- Activity
Beginning at the line that contains "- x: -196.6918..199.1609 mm", repeat every line of the listing exactly through the final one.

- Stored data
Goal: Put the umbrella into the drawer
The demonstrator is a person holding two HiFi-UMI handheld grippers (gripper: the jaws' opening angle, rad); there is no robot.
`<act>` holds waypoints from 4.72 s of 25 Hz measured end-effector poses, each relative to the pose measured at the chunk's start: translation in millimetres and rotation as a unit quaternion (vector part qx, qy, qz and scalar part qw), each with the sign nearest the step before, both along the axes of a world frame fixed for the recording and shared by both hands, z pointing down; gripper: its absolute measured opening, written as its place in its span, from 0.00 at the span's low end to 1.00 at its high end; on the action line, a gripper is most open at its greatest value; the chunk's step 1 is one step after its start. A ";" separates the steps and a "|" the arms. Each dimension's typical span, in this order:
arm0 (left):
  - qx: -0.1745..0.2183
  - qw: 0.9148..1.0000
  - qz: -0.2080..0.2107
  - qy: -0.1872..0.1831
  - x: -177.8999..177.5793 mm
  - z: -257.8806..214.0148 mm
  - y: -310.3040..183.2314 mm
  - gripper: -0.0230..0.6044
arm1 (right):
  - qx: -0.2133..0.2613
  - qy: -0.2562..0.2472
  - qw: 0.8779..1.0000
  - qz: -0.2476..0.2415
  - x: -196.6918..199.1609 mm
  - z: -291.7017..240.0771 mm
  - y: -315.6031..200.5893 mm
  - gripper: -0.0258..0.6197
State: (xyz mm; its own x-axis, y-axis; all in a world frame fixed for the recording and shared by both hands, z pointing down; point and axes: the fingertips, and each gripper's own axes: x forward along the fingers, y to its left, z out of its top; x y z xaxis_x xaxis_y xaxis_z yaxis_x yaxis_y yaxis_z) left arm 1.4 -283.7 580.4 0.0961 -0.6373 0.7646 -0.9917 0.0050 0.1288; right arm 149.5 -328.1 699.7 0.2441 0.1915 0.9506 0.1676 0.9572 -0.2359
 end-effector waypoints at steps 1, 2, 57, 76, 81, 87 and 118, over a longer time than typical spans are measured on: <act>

- Answer space
  - x: -196.6918..199.1609 mm
  - z: -291.7017..240.0771 mm
  - y: -315.6031..200.5893 mm
  - gripper: -0.0258..0.6197
State: (xyz mm; its own x-axis, y-axis; all in a world frame fixed for the recording and shared by both hands, z pointing down; point and axes: the fingertips, and each gripper's own axes: x forward along the fingers, y to its left, z out of its top; x y z xaxis_x xaxis_y xaxis_z yaxis_x yaxis_y yaxis_z) left arm 1.4 -283.7 580.4 0.0961 -0.6373 0.7646 -0.9917 0.0050 0.1288; right arm 149.5 -328.1 699.7 0.2441 0.1915 0.9506 0.1676 0.9572 -0.2359
 end-effector waypoints at steps 1, 2, 57, 76, 81, 87 and 118, over a longer time than typical spans are measured on: <act>

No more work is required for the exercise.